Not to worry! In about seventeen seconds, there it was. The long of it is this: In 1970, I published a little book called In Defense of Anarchism. The times being what they were, it had a rather unexpected success. A bright young philosopher named Jeffrey Reiman [we were all young in those days, alas], wrote a book-length reply to my effort, called In Defense of Political Philosophy, which the original publishers, Harper and Row, agreed to publish. I was asked to write a reply to Reiman as a new Preface, which I did and lo and behold, the elusive passage turns out to be the last paragraph of that reply. Here it is:
"The belief in state authority comes naturally to men, it would appear. A band of robbers ride into town with guns drawn and demand all the gold in the bank. They are called criminals. They return the next year on the same day and repeat their demand. Again they are called criminals. They put on uniforms and return each year on the same day. Eventually, they are called tax collectors. Finally, the smallest and least offensive of the bandits rides into town unarmed and the townspeople give him their gold without struggle. The state has arrived."

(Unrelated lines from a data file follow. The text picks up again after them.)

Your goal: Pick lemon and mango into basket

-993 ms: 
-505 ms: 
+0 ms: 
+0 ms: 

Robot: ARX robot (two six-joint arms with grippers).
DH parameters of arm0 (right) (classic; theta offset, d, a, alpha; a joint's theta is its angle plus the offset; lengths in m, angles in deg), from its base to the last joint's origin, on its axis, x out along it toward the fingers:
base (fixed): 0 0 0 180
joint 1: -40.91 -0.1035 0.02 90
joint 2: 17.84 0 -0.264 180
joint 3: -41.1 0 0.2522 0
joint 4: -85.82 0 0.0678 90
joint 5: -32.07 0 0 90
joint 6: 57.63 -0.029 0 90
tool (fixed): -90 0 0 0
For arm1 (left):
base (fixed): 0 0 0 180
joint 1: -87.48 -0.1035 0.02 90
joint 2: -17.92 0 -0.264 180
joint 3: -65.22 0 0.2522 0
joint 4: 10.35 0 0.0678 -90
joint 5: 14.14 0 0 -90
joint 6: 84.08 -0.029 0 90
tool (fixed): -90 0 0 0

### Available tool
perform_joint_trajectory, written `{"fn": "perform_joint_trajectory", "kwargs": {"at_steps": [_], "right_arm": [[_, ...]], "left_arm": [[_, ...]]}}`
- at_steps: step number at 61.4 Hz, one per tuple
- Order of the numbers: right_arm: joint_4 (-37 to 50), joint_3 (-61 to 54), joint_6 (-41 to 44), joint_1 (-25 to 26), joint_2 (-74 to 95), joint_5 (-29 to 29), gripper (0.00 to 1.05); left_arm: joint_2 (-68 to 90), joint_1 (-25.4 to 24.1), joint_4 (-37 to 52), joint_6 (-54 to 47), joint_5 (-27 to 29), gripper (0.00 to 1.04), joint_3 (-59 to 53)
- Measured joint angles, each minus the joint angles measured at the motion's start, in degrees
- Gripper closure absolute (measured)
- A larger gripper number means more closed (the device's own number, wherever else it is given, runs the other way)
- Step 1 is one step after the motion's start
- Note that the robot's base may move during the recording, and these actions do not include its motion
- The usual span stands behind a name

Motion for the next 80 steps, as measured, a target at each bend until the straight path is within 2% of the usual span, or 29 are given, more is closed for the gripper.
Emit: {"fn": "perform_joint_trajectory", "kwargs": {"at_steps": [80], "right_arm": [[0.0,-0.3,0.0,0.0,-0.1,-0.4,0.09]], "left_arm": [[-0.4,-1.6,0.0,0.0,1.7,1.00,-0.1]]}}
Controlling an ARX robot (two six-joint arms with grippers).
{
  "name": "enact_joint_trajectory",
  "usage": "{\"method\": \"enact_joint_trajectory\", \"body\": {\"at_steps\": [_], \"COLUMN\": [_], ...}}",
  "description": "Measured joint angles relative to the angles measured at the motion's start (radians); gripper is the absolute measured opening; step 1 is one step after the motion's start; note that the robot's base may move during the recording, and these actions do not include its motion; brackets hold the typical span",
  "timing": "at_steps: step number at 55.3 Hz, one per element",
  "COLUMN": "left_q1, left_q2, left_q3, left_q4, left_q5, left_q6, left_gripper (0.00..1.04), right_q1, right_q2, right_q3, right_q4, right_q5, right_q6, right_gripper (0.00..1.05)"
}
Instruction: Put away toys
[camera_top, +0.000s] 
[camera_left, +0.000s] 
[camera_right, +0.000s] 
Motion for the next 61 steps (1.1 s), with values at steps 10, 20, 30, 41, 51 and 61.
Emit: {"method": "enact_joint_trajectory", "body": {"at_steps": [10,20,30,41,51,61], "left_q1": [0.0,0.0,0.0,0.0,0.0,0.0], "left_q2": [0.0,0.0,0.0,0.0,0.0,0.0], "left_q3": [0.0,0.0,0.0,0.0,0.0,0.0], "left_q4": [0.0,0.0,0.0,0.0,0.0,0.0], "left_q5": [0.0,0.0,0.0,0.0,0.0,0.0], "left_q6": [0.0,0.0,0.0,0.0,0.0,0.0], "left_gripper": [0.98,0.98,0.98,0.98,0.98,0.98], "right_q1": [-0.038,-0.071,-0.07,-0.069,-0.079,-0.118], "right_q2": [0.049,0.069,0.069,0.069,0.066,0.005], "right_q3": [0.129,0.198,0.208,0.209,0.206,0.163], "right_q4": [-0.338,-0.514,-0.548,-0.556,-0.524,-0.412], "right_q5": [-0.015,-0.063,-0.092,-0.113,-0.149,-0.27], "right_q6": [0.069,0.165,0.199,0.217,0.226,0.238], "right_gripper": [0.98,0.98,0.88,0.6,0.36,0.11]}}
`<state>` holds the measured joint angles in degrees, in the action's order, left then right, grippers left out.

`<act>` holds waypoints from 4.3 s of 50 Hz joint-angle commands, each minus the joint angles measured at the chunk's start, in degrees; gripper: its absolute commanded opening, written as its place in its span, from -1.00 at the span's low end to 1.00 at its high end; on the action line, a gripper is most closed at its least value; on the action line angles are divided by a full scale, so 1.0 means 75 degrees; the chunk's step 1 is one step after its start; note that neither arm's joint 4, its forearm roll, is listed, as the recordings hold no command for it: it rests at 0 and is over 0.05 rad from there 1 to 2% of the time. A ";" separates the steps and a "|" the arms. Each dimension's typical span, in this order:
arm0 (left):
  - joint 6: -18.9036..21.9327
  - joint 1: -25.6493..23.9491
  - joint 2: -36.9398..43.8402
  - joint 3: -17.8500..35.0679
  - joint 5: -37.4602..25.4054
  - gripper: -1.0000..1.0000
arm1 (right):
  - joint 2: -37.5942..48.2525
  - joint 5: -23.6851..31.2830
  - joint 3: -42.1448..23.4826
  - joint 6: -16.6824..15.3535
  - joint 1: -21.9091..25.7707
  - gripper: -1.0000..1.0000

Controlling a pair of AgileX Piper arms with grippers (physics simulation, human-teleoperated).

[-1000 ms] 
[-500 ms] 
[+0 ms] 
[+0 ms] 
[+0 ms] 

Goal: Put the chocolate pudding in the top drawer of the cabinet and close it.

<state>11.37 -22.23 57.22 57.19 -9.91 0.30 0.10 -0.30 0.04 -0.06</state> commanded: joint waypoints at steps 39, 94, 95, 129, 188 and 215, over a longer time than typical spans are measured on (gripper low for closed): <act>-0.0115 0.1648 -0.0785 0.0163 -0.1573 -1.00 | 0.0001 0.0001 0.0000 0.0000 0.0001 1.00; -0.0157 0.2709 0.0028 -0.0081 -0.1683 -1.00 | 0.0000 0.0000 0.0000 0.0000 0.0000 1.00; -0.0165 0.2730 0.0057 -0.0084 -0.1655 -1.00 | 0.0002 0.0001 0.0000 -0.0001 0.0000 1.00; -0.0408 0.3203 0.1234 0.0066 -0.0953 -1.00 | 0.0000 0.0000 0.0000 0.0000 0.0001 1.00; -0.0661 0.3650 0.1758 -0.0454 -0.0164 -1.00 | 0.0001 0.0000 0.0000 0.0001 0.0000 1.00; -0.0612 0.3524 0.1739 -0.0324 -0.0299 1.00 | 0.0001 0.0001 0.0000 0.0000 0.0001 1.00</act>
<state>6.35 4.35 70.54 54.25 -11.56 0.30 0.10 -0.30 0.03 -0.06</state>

As those of you who have appeared in print can perhaps attest, there is a quite peculiar erotic quality to the experience of reading one's own published words. They flow with the greatest of ease, the mind glides over them unimpeded, free of the quibbles and hesitations and doubts that attend the reading of other people's words. "Oh yes," one thinks, "well said, quite right, nicely put, so convincing, so completely comme il faut."
I think the new year can come none too soon.